→ Brief
In the records below, find each line that holds "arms" and return it.

→ Information
+ + +
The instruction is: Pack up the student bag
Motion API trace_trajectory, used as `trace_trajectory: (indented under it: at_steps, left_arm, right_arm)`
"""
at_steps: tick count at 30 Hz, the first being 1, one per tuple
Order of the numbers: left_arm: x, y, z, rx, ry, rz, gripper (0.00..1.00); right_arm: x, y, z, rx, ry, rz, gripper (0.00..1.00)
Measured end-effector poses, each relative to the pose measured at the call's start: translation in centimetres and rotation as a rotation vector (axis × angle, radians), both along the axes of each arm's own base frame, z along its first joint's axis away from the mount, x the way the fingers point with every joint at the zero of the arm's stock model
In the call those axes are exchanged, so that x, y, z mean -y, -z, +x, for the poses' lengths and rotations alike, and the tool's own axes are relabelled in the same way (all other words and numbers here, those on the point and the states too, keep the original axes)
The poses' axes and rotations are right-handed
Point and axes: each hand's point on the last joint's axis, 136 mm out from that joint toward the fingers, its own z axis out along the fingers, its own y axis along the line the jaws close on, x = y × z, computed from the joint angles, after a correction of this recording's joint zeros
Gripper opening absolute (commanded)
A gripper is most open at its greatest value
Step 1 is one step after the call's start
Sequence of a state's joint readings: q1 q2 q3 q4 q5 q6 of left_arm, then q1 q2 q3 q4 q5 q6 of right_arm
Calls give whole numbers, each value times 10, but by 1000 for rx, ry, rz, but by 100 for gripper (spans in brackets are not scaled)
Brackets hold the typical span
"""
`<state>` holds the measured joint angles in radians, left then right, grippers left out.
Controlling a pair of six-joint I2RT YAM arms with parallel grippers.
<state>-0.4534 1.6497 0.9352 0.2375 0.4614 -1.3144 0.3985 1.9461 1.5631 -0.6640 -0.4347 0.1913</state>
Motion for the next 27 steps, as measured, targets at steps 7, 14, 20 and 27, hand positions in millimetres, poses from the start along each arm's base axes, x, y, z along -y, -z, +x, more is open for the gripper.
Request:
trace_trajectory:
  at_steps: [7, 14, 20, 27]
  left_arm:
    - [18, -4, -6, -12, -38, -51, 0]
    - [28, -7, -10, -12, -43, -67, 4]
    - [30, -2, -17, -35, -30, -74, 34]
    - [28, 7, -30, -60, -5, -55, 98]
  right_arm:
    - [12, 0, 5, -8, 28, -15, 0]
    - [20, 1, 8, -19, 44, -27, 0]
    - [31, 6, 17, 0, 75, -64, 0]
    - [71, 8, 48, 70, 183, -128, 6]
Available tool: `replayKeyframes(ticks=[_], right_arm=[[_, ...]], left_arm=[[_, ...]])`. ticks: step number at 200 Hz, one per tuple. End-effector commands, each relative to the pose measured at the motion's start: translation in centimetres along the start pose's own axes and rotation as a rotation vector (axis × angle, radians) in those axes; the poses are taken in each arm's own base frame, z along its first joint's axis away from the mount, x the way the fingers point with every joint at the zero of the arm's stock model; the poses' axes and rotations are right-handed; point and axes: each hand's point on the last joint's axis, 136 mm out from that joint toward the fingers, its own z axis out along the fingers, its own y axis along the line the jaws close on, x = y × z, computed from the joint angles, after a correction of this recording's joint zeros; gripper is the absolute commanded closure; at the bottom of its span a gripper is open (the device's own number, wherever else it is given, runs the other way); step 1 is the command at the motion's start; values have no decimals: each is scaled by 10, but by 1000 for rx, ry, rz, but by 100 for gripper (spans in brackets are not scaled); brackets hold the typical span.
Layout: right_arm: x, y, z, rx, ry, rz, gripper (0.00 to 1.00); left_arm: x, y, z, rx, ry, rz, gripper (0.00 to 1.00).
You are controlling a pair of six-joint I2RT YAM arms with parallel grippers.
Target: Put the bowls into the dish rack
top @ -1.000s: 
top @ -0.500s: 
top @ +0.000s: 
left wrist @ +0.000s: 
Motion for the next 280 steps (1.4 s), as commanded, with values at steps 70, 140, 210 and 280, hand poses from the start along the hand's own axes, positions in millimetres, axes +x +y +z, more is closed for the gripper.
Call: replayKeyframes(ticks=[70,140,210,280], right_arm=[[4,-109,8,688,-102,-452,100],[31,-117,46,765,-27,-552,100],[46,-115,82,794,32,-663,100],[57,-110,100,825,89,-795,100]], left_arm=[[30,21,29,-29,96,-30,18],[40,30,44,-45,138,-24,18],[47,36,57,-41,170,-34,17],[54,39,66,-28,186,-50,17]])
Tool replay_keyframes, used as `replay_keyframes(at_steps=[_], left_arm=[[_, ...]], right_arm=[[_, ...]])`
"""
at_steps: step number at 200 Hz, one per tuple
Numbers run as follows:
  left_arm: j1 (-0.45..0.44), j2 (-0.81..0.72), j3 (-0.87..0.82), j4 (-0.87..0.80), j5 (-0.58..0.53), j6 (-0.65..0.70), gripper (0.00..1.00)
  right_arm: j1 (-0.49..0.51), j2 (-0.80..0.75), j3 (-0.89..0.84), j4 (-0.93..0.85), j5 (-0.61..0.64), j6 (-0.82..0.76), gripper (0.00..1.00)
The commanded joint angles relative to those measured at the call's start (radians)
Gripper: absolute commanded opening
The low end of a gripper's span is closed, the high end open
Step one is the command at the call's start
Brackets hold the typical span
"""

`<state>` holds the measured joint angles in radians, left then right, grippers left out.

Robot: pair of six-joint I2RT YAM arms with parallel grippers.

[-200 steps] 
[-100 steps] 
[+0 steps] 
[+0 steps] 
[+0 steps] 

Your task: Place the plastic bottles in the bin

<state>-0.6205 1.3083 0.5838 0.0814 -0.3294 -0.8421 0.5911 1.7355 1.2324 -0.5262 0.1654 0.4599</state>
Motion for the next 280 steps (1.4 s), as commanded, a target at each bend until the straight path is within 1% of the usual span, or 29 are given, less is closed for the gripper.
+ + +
→ Output
Controlling a pair of six-joint I2RT YAM arms with parallel grippers.
You are controlling a pair of six-joint I2RT YAM arms with parallel grippers.
Robot: pair of six-joint I2RT YAM arms with parallel grippers.

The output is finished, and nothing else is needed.